**Data segment:**

————————

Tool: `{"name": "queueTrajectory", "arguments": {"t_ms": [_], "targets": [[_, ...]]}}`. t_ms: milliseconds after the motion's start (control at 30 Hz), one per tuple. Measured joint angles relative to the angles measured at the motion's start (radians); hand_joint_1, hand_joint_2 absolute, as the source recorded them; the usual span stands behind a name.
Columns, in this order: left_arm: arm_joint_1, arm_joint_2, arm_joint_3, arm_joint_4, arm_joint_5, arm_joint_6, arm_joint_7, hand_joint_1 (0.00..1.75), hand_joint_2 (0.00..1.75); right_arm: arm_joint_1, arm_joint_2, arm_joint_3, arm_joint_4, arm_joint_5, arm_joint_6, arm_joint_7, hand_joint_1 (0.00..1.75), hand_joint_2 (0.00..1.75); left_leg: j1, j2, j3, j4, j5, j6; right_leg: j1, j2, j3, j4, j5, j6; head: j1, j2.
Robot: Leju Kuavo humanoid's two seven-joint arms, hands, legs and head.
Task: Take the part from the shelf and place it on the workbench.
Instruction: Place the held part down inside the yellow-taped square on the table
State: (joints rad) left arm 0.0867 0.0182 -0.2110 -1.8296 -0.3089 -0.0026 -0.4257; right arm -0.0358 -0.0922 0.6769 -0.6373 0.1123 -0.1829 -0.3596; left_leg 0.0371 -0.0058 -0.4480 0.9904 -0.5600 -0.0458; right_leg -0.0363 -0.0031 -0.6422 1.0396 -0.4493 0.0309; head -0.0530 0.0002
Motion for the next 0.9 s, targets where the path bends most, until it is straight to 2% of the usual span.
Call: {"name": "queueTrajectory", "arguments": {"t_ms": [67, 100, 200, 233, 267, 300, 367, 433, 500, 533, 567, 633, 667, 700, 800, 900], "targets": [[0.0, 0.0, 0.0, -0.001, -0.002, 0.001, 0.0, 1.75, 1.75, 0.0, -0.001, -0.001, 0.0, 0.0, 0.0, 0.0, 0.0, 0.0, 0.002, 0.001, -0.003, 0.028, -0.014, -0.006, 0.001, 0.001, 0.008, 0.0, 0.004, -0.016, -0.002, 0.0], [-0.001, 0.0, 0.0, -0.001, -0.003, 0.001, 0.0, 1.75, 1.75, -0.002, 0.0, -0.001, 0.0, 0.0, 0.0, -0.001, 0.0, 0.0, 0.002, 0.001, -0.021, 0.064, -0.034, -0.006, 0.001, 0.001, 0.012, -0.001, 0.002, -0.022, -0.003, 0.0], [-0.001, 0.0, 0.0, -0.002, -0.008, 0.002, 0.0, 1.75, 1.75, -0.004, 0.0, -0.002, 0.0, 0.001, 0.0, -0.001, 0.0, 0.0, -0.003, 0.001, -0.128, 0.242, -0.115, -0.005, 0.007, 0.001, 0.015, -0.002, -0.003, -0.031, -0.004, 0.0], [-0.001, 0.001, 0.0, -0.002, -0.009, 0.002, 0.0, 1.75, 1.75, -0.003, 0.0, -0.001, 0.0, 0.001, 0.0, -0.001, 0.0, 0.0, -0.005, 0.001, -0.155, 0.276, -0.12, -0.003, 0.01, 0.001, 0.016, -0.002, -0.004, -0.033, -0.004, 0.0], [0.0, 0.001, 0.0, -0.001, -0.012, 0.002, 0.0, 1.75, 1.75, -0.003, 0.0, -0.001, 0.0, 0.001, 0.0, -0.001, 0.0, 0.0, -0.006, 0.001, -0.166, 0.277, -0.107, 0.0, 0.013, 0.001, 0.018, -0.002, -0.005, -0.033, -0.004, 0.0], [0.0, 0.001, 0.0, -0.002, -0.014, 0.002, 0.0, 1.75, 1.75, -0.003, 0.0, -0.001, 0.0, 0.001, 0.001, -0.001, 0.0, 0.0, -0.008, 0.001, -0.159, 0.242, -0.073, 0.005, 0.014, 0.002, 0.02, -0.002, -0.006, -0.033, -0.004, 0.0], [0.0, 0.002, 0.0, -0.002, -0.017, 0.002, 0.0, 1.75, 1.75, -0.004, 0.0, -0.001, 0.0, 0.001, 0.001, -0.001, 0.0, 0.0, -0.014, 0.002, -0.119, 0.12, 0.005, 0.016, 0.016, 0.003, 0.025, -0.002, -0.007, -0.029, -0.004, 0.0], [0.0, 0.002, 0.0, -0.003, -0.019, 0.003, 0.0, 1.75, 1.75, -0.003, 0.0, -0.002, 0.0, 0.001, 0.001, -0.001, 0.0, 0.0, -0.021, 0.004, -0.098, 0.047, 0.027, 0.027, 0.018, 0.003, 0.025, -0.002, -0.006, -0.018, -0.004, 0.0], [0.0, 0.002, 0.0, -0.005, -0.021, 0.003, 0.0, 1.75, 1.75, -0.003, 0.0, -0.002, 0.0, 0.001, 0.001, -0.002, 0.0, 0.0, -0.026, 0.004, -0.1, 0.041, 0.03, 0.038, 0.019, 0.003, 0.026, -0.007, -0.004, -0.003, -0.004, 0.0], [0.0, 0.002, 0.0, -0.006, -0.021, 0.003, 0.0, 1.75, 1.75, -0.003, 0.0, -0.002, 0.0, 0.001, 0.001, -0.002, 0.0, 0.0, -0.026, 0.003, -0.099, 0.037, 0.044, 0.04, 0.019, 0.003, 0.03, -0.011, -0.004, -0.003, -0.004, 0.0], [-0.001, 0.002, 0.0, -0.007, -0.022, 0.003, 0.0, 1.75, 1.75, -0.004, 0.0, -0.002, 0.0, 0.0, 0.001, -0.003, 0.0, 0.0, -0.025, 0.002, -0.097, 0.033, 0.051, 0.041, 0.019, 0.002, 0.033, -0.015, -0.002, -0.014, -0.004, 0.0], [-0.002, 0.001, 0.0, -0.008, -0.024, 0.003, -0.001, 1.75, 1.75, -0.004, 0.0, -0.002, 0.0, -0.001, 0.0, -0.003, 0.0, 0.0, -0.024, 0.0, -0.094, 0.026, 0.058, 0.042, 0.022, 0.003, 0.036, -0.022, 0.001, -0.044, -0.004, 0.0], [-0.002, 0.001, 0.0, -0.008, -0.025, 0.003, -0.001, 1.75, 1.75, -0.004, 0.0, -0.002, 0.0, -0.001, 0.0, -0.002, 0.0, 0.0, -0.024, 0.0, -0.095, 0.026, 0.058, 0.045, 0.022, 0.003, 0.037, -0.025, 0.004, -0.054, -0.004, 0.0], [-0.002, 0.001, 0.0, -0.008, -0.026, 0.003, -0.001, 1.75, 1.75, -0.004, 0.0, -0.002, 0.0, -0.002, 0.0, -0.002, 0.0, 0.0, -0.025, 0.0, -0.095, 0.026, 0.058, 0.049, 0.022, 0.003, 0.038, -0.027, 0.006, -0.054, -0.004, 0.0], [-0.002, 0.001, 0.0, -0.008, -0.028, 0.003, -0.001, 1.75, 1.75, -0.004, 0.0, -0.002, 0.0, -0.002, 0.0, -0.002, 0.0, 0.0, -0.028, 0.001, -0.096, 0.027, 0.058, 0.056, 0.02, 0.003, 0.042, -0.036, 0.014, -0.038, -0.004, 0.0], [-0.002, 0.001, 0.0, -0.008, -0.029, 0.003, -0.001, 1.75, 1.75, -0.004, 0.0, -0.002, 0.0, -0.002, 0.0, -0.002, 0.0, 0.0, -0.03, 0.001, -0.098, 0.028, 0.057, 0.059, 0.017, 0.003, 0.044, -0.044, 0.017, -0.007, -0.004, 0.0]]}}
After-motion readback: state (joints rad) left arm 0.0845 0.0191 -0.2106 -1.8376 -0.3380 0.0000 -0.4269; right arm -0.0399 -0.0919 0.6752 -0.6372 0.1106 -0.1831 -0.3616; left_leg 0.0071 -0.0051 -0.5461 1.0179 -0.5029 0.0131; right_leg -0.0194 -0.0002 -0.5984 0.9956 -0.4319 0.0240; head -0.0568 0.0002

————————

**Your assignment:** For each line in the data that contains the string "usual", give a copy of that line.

**Response:**
Tool: `{"name": "queueTrajectory", "arguments": {"t_ms": [_], "targets": [[_, ...]]}}`. t_ms: milliseconds after the motion's start (control at 30 Hz), one per tuple. Measured joint angles relative to the angles measured at the motion's start (radians); hand_joint_1, hand_joint_2 absolute, as the source recorded them; the usual span stands behind a name.
Motion for the next 0.9 s, targets where the path bends most, until it is straight to 2% of the usual span.

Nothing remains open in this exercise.